Also in 2015, the day after getting pissed and cycling Boris bikes from Kensington to Soho, getting more pissed and laughing at shit improv jazz in Ronnie Scott’s and then sleeping for three hours, I dragged myself to the Chelsea Flower Show. Still pissed and reeling slightly from the wafting odours of middle-aged lady fragrances, I sauntered about getting lost in the myriad scenes of contrived, formatted landscaping/planting. I was making my way to the Best In Show garden, the Chatsworth trout stream, designed by Dan Pearson. I was lucky enough to get to walk upon its actual sods.

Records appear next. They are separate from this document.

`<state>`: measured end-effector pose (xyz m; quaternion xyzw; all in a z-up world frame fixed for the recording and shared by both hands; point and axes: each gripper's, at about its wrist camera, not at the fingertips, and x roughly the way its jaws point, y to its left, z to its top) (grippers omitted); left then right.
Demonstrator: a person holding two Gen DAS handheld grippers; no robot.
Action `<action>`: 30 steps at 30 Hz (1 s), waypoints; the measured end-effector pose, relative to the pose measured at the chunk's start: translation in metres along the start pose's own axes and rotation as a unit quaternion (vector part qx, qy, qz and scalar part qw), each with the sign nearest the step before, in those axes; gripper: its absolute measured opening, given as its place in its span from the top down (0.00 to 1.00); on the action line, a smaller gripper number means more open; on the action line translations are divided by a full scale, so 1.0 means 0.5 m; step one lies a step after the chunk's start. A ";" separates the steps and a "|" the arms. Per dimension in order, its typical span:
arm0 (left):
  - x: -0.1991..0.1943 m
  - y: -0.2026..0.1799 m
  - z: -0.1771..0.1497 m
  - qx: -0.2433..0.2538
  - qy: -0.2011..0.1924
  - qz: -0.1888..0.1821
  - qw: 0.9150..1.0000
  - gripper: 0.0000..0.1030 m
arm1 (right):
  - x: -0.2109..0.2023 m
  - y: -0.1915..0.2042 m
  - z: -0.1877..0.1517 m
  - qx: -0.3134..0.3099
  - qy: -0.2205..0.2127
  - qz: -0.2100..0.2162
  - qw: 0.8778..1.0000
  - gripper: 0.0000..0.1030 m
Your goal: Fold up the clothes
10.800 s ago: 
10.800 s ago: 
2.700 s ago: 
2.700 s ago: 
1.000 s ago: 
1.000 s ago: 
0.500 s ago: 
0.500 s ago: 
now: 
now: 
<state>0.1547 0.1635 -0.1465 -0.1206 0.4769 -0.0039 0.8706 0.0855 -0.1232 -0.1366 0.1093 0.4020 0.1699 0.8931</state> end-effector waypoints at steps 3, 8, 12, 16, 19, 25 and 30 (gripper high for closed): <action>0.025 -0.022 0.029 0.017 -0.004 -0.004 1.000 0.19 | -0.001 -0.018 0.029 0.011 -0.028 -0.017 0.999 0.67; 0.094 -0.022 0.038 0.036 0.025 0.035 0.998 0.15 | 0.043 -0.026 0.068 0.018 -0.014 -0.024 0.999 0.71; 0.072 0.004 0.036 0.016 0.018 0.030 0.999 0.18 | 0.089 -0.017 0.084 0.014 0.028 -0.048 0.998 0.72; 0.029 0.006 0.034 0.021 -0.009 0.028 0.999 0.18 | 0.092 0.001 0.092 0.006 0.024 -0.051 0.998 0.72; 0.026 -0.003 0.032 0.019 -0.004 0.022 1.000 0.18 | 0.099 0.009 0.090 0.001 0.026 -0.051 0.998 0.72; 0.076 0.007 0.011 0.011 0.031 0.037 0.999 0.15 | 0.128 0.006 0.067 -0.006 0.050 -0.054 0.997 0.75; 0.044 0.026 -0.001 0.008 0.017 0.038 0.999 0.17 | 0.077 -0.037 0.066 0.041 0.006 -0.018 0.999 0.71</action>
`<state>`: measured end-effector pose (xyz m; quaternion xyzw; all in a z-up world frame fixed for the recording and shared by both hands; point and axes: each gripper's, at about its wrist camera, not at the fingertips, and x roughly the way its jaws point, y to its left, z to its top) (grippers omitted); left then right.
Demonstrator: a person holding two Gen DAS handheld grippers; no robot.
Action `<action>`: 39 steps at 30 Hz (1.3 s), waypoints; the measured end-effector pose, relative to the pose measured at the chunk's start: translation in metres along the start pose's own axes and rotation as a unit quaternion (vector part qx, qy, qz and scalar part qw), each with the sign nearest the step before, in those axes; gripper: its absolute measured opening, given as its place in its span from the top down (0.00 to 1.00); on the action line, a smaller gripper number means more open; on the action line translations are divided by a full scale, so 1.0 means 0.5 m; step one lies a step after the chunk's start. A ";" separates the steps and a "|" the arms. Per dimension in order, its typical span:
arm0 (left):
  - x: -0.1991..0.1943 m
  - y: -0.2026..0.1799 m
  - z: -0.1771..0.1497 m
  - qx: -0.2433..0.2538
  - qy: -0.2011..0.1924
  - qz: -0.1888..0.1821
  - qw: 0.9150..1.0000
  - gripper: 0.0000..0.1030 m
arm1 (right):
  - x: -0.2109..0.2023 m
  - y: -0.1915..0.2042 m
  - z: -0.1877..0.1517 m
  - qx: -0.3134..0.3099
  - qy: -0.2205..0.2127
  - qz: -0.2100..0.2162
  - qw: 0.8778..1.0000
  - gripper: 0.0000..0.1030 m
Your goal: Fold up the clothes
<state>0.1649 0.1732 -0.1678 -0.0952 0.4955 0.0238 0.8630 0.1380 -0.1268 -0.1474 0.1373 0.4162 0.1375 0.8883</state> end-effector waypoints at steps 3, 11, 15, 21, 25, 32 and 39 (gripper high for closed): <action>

I have to admit, it was an impressive sight, thrusting skyward among the ocean of hairdo’s. The attention to detail, even from the outside, was stunning, with moss and wild sod bleeding out onto the path like it had been there for an age. Actually walking upon it, even in my dwindling inebriated state, was a transporting experience. There was not a single stem on this garden that jarred, with wilded turf blending seamlessly into the ancient looking stream edge, brushing up against the hulks of stone and flowing into the naturalistic planting. Cornus and pollarded Willow added maturity to compliment the limestone. A well-worn path in the meadow dawdled through the condensed landscape, itself, a fiendishly clever design which ensured the area had no beginning and no end in sight.
Dan Pearson is some sort of horticultural wizard with a deep knowledge of his chosen subjects. I also had the chance to attend a talk by him about the creation of the garden and he mentioned his draw toward and respect for the philosophical approach to gardening shown by the Japanese. Although, quite a tedious speaker, he speaks as if he would rather be out gazing at Epimediums (which he probably would), his approach to horticulture is admirable. He is deeply drawn to nature for his inspiration and speaks a lot of the ‘energy’ and ‘spirit’ created by using natural materials in his hard landscaping. His use of plants is massively advanced, using plants in the correct context within the sort of garden he is creating.
Visiting the Chelsea garden was like walking through a masterclass in horticultural manipulation. As gardeners we seek to create a space with a sense of atmosphere and place. We try to manipulate the environment in order to make it a better piece of world to be in, to be peaceful, yet dynamic, arresting, yet cohesive in its flow. Although a cynic might say that Chelsea winners are always pre-planned and part of a horticultural elite of circle jerking, there is no doubt in my mind that the garden thoroughly deserved to win. I have great respect for Dan Pearson’s vision and I have equal respect to the team that assembled the garden, not a shabby bit of work or cut corner anywhere.
I have yet to get to Chatsworth to see how the garden translates into its elongated form, with the chance of actual contamination of the meadow by the more unsavoury members of the field. If it turns out even 10% as well as this Chelsea show garden was, it’ll still be about 60% better than a lot of the other shite that was on display there that year.